Task ▸
Once the pictures are set aside, reproduce the entries below exactly.

Saved entries
----

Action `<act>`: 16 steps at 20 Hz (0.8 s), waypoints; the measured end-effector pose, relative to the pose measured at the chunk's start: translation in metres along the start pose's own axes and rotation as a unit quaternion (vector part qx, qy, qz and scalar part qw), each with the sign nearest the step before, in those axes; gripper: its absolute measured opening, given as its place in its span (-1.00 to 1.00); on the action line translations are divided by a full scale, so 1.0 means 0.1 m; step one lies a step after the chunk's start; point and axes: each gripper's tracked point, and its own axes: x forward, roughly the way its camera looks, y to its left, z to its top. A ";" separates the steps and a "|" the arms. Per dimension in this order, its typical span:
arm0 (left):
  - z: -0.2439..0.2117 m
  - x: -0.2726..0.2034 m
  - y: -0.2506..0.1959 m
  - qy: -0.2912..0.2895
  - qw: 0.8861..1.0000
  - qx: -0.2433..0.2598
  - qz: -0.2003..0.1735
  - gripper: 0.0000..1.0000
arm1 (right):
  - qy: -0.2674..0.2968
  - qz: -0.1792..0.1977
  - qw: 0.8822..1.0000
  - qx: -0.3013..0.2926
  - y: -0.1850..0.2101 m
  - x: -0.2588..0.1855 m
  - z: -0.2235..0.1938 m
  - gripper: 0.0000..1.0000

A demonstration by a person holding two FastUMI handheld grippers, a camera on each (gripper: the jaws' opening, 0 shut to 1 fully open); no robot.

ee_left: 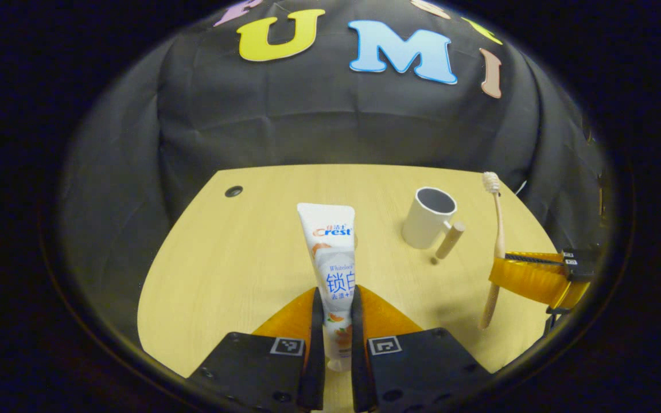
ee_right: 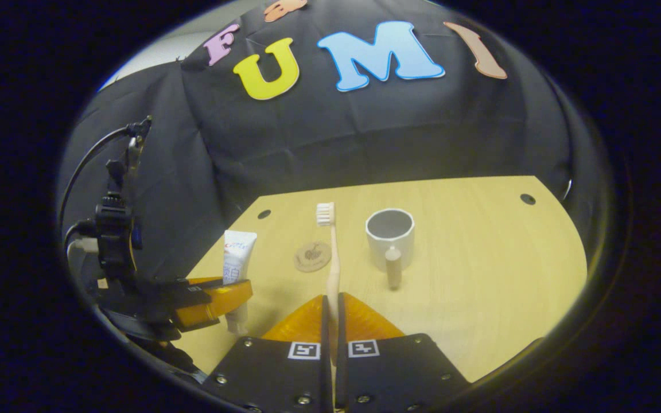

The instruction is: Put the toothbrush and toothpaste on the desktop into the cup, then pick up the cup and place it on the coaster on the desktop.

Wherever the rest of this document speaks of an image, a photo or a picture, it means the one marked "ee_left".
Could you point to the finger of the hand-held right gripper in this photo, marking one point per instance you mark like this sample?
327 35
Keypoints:
537 284
537 258

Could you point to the black backdrop cloth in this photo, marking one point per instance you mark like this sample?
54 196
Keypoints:
307 126

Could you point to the beige toothbrush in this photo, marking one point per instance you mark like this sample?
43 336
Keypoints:
498 229

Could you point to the white toothpaste tube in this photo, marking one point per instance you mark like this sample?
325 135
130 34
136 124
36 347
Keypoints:
333 252

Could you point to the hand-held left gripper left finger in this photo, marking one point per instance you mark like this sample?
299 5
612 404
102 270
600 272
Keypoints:
313 355

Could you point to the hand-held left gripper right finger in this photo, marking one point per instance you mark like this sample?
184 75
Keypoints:
359 355

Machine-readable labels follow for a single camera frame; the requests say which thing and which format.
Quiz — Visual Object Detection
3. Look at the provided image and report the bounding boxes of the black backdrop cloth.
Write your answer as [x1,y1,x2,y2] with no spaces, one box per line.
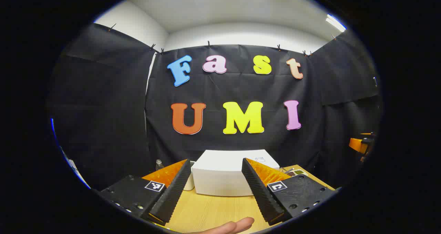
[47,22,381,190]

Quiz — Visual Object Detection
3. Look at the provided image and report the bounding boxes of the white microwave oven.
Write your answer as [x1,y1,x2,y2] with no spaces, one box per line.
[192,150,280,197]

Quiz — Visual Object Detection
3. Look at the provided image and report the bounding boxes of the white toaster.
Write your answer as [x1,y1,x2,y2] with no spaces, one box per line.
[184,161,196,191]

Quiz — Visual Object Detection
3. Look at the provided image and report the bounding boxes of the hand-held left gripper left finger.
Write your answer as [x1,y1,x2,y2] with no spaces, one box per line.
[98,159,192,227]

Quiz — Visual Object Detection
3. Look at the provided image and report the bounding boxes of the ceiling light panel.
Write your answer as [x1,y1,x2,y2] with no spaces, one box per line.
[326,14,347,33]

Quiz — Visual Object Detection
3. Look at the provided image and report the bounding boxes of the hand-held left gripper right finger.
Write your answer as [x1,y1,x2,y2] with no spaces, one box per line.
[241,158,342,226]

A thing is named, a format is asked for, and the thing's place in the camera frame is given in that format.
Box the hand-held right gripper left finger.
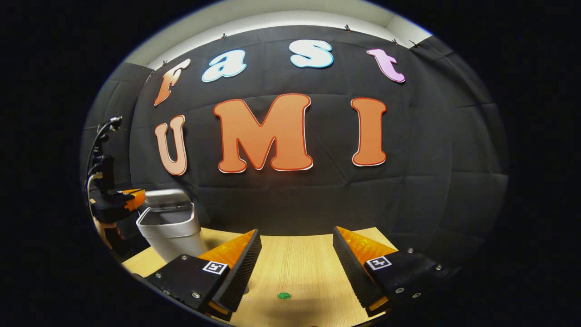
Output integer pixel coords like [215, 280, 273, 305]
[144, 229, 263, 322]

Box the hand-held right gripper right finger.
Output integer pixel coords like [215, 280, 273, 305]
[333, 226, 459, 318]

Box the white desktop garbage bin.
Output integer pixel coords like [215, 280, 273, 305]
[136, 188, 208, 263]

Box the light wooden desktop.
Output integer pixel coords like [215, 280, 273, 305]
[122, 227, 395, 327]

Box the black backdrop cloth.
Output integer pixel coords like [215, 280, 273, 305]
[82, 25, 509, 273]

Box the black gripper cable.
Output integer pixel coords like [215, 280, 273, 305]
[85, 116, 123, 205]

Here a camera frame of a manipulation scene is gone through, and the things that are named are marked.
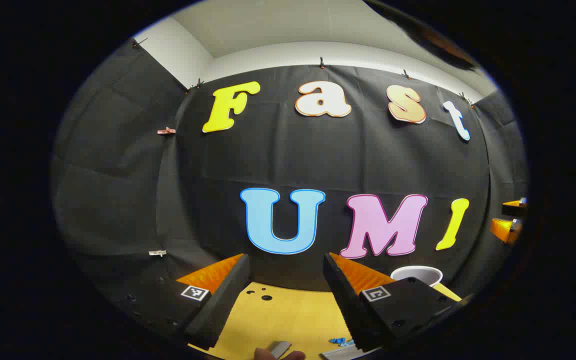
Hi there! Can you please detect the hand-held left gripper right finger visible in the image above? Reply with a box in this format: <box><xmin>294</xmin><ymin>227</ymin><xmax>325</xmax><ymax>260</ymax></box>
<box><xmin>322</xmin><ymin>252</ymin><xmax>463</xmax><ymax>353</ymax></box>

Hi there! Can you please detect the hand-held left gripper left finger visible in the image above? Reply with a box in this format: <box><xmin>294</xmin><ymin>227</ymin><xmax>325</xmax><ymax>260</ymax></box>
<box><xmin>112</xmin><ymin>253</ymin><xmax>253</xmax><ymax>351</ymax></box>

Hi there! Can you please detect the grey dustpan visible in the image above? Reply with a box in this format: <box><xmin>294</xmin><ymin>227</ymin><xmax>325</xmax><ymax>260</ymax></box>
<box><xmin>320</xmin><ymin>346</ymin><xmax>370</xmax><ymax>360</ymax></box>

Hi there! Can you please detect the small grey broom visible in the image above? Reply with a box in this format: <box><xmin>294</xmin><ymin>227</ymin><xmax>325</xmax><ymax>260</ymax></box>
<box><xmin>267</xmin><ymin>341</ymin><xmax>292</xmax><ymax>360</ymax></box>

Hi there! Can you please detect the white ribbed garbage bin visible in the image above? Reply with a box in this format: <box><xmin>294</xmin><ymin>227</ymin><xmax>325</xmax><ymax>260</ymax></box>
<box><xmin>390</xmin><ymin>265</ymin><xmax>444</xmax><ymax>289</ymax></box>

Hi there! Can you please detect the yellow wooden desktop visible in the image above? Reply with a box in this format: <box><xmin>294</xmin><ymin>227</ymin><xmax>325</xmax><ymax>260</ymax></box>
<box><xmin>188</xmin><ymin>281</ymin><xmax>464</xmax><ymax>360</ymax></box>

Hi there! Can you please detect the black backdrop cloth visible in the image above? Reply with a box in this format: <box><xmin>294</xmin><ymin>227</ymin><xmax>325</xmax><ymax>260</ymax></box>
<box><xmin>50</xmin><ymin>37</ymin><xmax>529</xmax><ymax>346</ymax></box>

----

Solution for this exercise ▸
Action `<act>`: 16 steps at 20 Hz (0.8 s), waypoints; the measured end-effector pose, relative to the pose measured at the chunk's start: translation in metres along the start pose's own axes and rotation as a unit quaternion (vector part qx, qy, qz and scalar part qw), each with the sign nearest the step before, in those axes; gripper: its absolute measured opening, given as its place in its span (-1.00 to 1.00); on the action line translations are divided by a full scale, so 1.0 means 0.1 m; step one lies a step after the chunk's start; point and axes: each gripper's tracked point, and its own axes: x forward, roughly the way its camera looks, y to its left, z to its top. A ";" separates the steps and a "|" the arms. Per dimension in this order, its typical span:
arm0 (left):
  - z: -0.2439..0.2117 m
  - x: -0.2726..0.2034 m
  - y: -0.2506..0.1959 m
  - qy: -0.2912..0.2895
  - qw: 0.8861..1.0000
  - qx: -0.2433..0.2598
  - qz: -0.2003..0.1735
  - gripper: 0.0000..1.0000
arm1 (right):
  - qy: -0.2674..0.2968
  - qz: -0.1792..0.1977
  - qw: 0.8822..1.0000
  - qx: -0.3013..0.2926
  - y: -0.1850..0.2101 m
  - x: -0.2588..0.1855 m
  - z: -0.2235..0.1938 m
  - gripper: 0.0000..1.0000

A demonstration by a person holding two FastUMI handheld grippers, a camera on each (gripper: the jaws' opening, 0 shut to 1 fully open); no robot.

ee_left: 
ee_right: 

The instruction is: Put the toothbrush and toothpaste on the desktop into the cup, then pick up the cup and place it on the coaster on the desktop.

Wherever the rest of this document speaks of an image, a photo or a picture, it means the one marked "ee_left".
Could you point to the finger of the hand-held right gripper in this photo, marking one point per instance you mark like this sample?
327 35
Keypoints:
537 284
537 258

Could you point to the black backdrop cloth in this photo, marking one point per instance you mark like this sample?
54 196
Keypoints:
307 126

Could you point to the beige toothbrush in this photo, marking one point per instance you mark like this sample?
43 336
Keypoints:
498 229

Could you point to the white toothpaste tube in this photo, marking one point per instance you mark like this sample?
325 135
130 34
136 124
36 347
Keypoints:
333 252

Could you point to the hand-held left gripper left finger in this photo, marking one point per instance you mark like this sample?
299 5
612 404
102 270
600 272
Keypoints:
313 355

Could you point to the hand-held left gripper right finger in this photo, marking one point per instance you mark like this sample?
184 75
Keypoints:
359 355

Machine-readable labels follow for a single camera frame; the requests say which thing and which format.
Quiz — Visual Object Detection
3. Look at the provided image and report the bounding boxes of the black backdrop cloth.
Write your answer as [x1,y1,x2,y2] with no spaces, one box per line.
[47,22,381,190]

Quiz — Visual Object Detection
3. Look at the provided image and report the bounding boxes of the white microwave oven.
Write your answer as [x1,y1,x2,y2] with no spaces, one box per line.
[192,150,280,197]

Quiz — Visual Object Detection
3. Look at the provided image and report the bounding boxes of the white toaster.
Write your answer as [x1,y1,x2,y2] with no spaces, one box per line.
[184,161,196,191]

Quiz — Visual Object Detection
3. Look at the provided image and report the bounding boxes of the hand-held left gripper left finger.
Write your answer as [x1,y1,x2,y2] with no spaces, one box per line.
[98,159,192,227]

Quiz — Visual Object Detection
3. Look at the provided image and report the bounding boxes of the ceiling light panel.
Write your answer as [x1,y1,x2,y2] with no spaces, one box per line.
[326,14,347,33]

Quiz — Visual Object Detection
3. Look at the provided image and report the bounding boxes of the hand-held left gripper right finger.
Write your answer as [x1,y1,x2,y2] with no spaces, one box per line.
[241,158,342,226]

A thing is named, a format is asked for, and the thing's place in the camera frame is given in that format.
Box the hand-held right gripper left finger.
Output integer pixel coords like [215, 280, 273, 305]
[144, 229, 263, 322]

Box the hand-held right gripper right finger.
Output integer pixel coords like [215, 280, 273, 305]
[333, 226, 459, 318]

Box the white desktop garbage bin.
Output integer pixel coords like [215, 280, 273, 305]
[136, 188, 208, 263]

Box the light wooden desktop.
Output integer pixel coords like [215, 280, 273, 305]
[122, 227, 395, 327]

Box the black backdrop cloth.
Output integer pixel coords like [215, 280, 273, 305]
[82, 25, 509, 273]

Box the black gripper cable.
Output integer pixel coords like [215, 280, 273, 305]
[85, 116, 123, 205]

Here a camera frame of a manipulation scene is gone through, and the things that are named are marked.
Hi there! Can you please detect the hand-held left gripper right finger visible in the image above? Reply with a box in this format: <box><xmin>294</xmin><ymin>227</ymin><xmax>325</xmax><ymax>260</ymax></box>
<box><xmin>322</xmin><ymin>252</ymin><xmax>463</xmax><ymax>353</ymax></box>

Hi there! Can you please detect the hand-held left gripper left finger visible in the image above? Reply with a box in this format: <box><xmin>294</xmin><ymin>227</ymin><xmax>325</xmax><ymax>260</ymax></box>
<box><xmin>112</xmin><ymin>253</ymin><xmax>253</xmax><ymax>351</ymax></box>

Hi there! Can you please detect the grey dustpan visible in the image above? Reply with a box in this format: <box><xmin>294</xmin><ymin>227</ymin><xmax>325</xmax><ymax>260</ymax></box>
<box><xmin>320</xmin><ymin>346</ymin><xmax>370</xmax><ymax>360</ymax></box>

Hi there! Can you please detect the small grey broom visible in the image above? Reply with a box in this format: <box><xmin>294</xmin><ymin>227</ymin><xmax>325</xmax><ymax>260</ymax></box>
<box><xmin>267</xmin><ymin>341</ymin><xmax>292</xmax><ymax>360</ymax></box>

Hi there! Can you please detect the white ribbed garbage bin visible in the image above? Reply with a box in this format: <box><xmin>294</xmin><ymin>227</ymin><xmax>325</xmax><ymax>260</ymax></box>
<box><xmin>390</xmin><ymin>265</ymin><xmax>444</xmax><ymax>289</ymax></box>

Hi there! Can you please detect the yellow wooden desktop visible in the image above? Reply with a box in this format: <box><xmin>294</xmin><ymin>227</ymin><xmax>325</xmax><ymax>260</ymax></box>
<box><xmin>188</xmin><ymin>281</ymin><xmax>464</xmax><ymax>360</ymax></box>

Hi there! Can you please detect the black backdrop cloth visible in the image above? Reply with a box in this format: <box><xmin>294</xmin><ymin>227</ymin><xmax>325</xmax><ymax>260</ymax></box>
<box><xmin>50</xmin><ymin>37</ymin><xmax>529</xmax><ymax>346</ymax></box>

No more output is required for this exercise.